■ **ASSIGNMENT**:
Verbatim repeat, images excluded. Give each entry again as written.

■ **INPUT DATA**:
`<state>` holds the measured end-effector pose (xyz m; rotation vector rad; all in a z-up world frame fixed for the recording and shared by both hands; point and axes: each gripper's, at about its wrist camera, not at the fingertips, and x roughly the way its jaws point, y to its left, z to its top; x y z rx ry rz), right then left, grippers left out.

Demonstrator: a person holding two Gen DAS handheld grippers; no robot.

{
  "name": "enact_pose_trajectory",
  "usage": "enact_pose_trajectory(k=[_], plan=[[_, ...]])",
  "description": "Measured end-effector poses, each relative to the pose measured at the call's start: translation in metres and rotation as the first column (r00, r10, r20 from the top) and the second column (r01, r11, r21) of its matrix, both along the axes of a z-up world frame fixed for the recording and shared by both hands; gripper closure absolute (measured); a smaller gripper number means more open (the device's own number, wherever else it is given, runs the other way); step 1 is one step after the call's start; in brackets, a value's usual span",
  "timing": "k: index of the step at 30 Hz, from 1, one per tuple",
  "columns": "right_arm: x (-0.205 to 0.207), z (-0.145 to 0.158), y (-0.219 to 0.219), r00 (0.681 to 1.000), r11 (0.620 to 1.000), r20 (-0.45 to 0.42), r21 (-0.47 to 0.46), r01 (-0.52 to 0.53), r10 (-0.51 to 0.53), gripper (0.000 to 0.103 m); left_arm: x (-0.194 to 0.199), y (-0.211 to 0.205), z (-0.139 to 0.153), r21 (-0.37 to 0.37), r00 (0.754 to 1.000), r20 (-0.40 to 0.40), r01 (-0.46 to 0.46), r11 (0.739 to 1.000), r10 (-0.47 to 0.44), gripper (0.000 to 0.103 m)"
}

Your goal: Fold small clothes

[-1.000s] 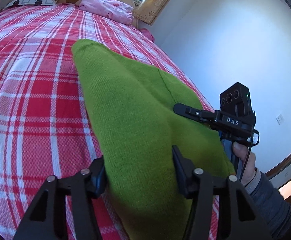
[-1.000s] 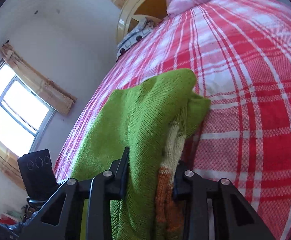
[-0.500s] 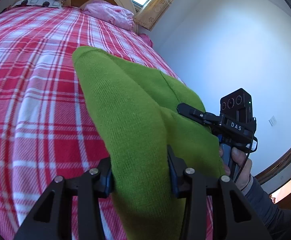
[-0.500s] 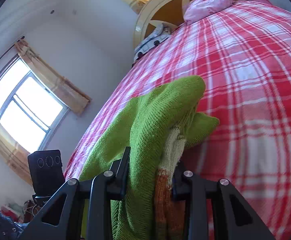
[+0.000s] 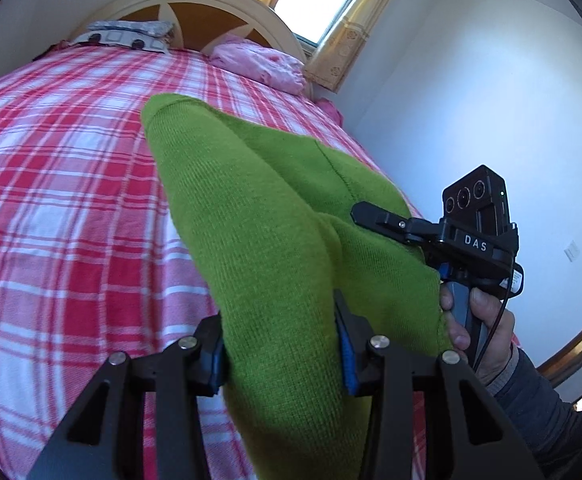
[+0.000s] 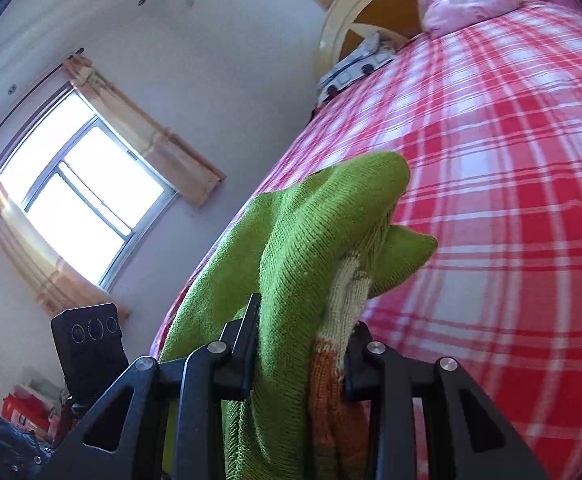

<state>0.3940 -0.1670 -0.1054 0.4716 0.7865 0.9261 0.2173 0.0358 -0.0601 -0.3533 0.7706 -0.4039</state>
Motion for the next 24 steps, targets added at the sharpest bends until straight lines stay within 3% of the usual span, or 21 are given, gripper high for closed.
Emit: enact_pose_trajectory(k=[3,24], plan=[[-0.006,-0.003,0.022,0.999,0.999,-0.003,0.005,-0.033,0.033,0.071,-0.009,0.012,0.003,0.036,0.999,0.004,-0.037,0.999,0.037,0.058],[-0.013,-0.013,0.159,0.976,0.977,-0.032,0.006,-0.214,0.214,0.071,-0.052,0.103,-0.010,0.075,0.979,-0.002,-0.204,0.976,0.204,0.058]])
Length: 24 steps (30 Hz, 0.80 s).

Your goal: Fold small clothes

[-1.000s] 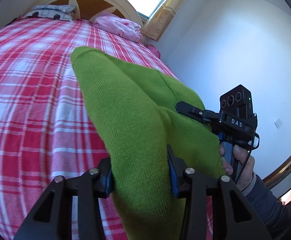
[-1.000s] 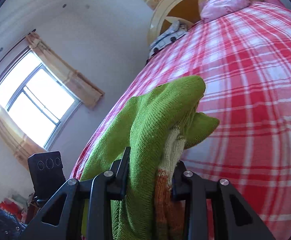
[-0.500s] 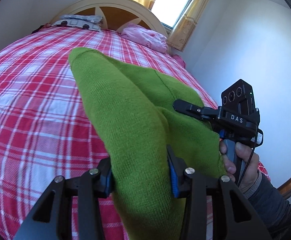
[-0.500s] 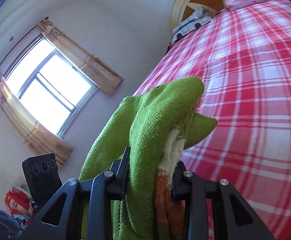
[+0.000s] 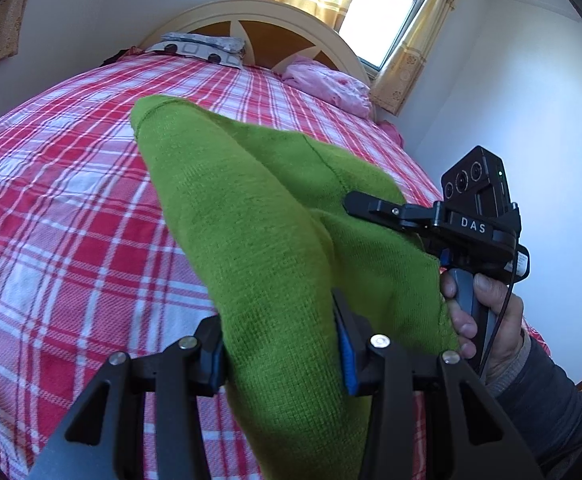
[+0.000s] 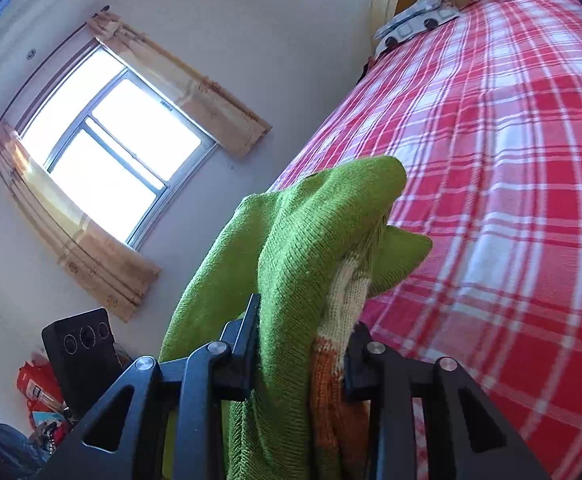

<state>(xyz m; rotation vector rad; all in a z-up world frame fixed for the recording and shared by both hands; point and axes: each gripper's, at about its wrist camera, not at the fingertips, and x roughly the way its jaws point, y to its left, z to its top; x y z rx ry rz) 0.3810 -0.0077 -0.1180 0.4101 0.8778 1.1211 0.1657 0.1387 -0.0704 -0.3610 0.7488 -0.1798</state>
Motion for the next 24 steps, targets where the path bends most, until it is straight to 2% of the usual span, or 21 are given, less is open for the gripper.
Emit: enact_pose_trajectory(k=[24], plan=[[-0.001,-0.022,0.114,0.985,0.985,-0.060,-0.049,-0.168,0.165,0.071,-0.040,0.059,-0.017,0.026,0.990,-0.047,-0.132,0.991,0.133,0.058]])
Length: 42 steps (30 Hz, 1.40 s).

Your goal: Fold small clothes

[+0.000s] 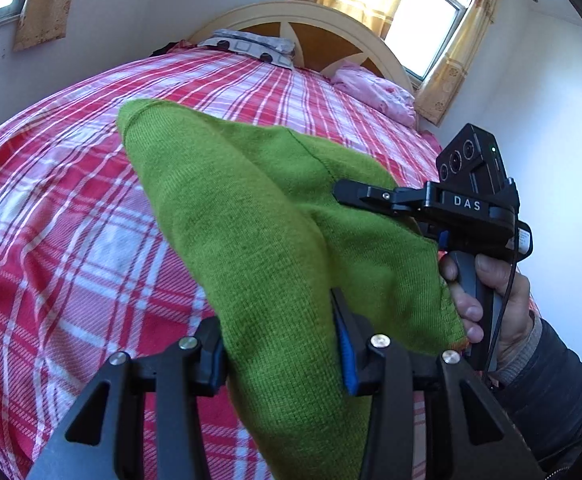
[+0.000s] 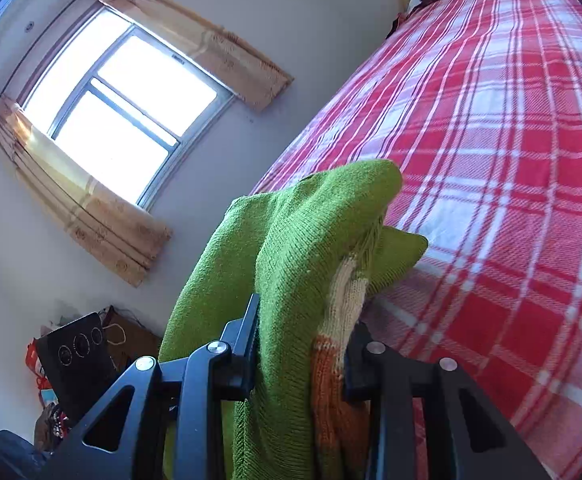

■ **RESPONSE BELOW**:
`<state>` holds the measured end-effector pose (xyz m; rotation vector rad; all in a z-up world frame fixed for the recording and shared by both hands; point and axes: each gripper's, at about its wrist camera, not at the fingertips, and x roughly the way its jaws point, y to its left, z to its top; x y z rx ry rz), right then left, grippers left out.

Demonstrator: a person holding two Gen DAS handheld grippers; no robot.

{
  "name": "enact_pose_trajectory",
  "usage": "enact_pose_trajectory(k=[_], plan=[[_, ...]])",
  "description": "Measured end-effector poses, each relative to the pose measured at the call's start: translation in metres and rotation as the first column (r00, r10, r20 from the top) and the second column (r01, r11, r21) of its matrix, both along the axes of a z-up world frame fixed for the recording and shared by both hands; gripper closure absolute (measured); a smaller gripper number means more open (the device's own number, wherever else it is given, runs the other way); step 1 is one step after the call's start; in brackets, a value's usual span",
  "timing": "k: index of the step at 30 Hz, from 1, one per tuple",
  "columns": "right_arm: x (-0.205 to 0.207), z (-0.145 to 0.158), y (-0.219 to 0.219), r00 (0.681 to 1.000), r11 (0.620 to 1.000), r20 (-0.45 to 0.42), r21 (-0.47 to 0.46), r01 (-0.52 to 0.53), r10 (-0.51 to 0.53), gripper (0.000 to 0.103 m); left_arm: x (-0.194 to 0.199), y (-0.211 to 0.205), z (-0.139 to 0.153), r21 (-0.37 to 0.37), r00 (0.754 to 1.000), r20 (-0.40 to 0.40), r01 (-0.46 to 0.46), r11 (0.739 to 1.000), r10 (-0.47 to 0.44), gripper (0.000 to 0.103 m)"
}

Your goal: Fold small clothes

[-1.000s] 
[-1.000s] 
[-0.500s] 
[-0.500s] 
[+0.000s] 
[+0.000s] 

<state>0.3940 -0.1670 -0.1054 0.4716 0.7865 0.9261 0.2173 0.0358 -0.0601 -0.3533 0.7706 -0.4039</state>
Motion for the next 24 steps, targets added at the sharpest bends until straight lines stay within 3% of the usual span, or 21 are given, gripper high for closed.
Emit: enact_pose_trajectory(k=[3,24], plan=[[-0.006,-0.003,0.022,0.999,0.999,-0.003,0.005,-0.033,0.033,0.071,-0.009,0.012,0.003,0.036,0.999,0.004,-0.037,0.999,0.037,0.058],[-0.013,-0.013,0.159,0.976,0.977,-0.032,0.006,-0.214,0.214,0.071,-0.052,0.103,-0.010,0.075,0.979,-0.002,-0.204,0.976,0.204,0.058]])
Length: 24 steps (30 Hz, 0.80 s).

Your goal: Fold small clothes

[-1.000s] 
[-1.000s] 
[-0.500s] 
[-0.500s] 
[+0.000s] 
[+0.000s] 

<state>(xyz m; rotation vector rad; all in a z-up world frame fixed for the recording and shared by both hands; point and axes: each gripper's, at about its wrist camera, not at the fingertips, and x roughly the way its jaws point, y to its left, z to its top; x y z rx ry rz) 0.3810 -0.0077 -0.1180 0.4101 0.8778 1.1211 0.1657 0.1387 -0.0704 -0.3610 0.7488 -0.1798</state>
Motion for the next 24 steps, targets where the path bends most, until it is straight to 2% of the usual span, or 21 are given, less is open for the gripper.
Emit: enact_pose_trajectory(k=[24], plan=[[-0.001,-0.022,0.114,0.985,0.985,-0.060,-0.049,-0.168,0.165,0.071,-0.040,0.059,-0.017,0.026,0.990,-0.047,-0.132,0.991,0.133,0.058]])
Length: 42 steps (30 Hz, 1.40 s).

Your goal: Fold small clothes

[+0.000s] 
[+0.000s] 

No further output is needed for the exercise.